A new species of crab has been described after being found washed up on a beach in Australia. Named Lamarckdromia beagle, the furry critter was found by a family who gave it to the Western Australian Museum for identification. Sponge crabs aren’t themselves new – there are 40 genera of sponge crab alone, living in tropical and temperate oceans, but on closer inspection of this washed-up Dromiid it, and previously collected museum specimens were found to be a new and separate species.

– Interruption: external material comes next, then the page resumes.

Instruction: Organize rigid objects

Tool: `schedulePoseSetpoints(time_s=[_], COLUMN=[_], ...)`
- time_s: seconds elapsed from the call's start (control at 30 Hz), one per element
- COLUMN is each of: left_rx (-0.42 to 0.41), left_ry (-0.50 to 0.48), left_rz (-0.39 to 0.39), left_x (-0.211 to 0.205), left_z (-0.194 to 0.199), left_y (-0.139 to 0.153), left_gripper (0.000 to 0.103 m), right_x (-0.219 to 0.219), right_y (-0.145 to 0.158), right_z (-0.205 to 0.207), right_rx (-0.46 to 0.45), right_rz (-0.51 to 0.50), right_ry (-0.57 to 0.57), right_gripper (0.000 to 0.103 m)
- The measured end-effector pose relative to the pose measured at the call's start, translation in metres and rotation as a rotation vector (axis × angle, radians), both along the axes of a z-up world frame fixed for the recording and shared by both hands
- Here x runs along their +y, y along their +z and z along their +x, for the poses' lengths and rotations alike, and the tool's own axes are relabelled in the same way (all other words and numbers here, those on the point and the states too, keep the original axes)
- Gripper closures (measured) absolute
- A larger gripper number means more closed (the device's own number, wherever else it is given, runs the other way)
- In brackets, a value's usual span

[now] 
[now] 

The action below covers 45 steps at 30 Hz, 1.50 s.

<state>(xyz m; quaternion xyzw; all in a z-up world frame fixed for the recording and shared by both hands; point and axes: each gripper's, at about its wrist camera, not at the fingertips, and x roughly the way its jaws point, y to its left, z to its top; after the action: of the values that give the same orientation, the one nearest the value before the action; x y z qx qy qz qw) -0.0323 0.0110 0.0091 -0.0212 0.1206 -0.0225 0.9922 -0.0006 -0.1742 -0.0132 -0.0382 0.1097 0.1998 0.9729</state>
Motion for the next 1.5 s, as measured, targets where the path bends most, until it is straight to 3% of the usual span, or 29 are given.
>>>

Sponge crabs use live sponges for both camouflage and defense. Once a suitable sponge is found the crab trims it to better fit its carapace before holding it on permanently with its back legs. The sponge type and color can vary massively with the crab species and locality. Dromia personata will even use Parazoanthus polyp colonies, while others may use sea squirts. In the case of sponges though, they don’t attach to the crab’s shell but their toxicity is also thought to help the crabs avoid predation.
As you probably guessed Lamarckdromia beagle has been assigned its species name in recognition of Charles Darwin’s ship HMS Beagle, which he traveled on in the 1830s while gathering data that led to his theory of evolution. L.beagle becomes the third species in the Lamarckdromia genus but not the only specimen. When going back through their sponge crab specimen collection the Museum found another one that was collected in 1925, inspected it, and reclassified it.
Dr. Andrew Hosie is the curator of crustacea and worms at the Western Australian Museum. Colin McLay is the marine biologist associated with Canterbury University in New Zealand, who described it.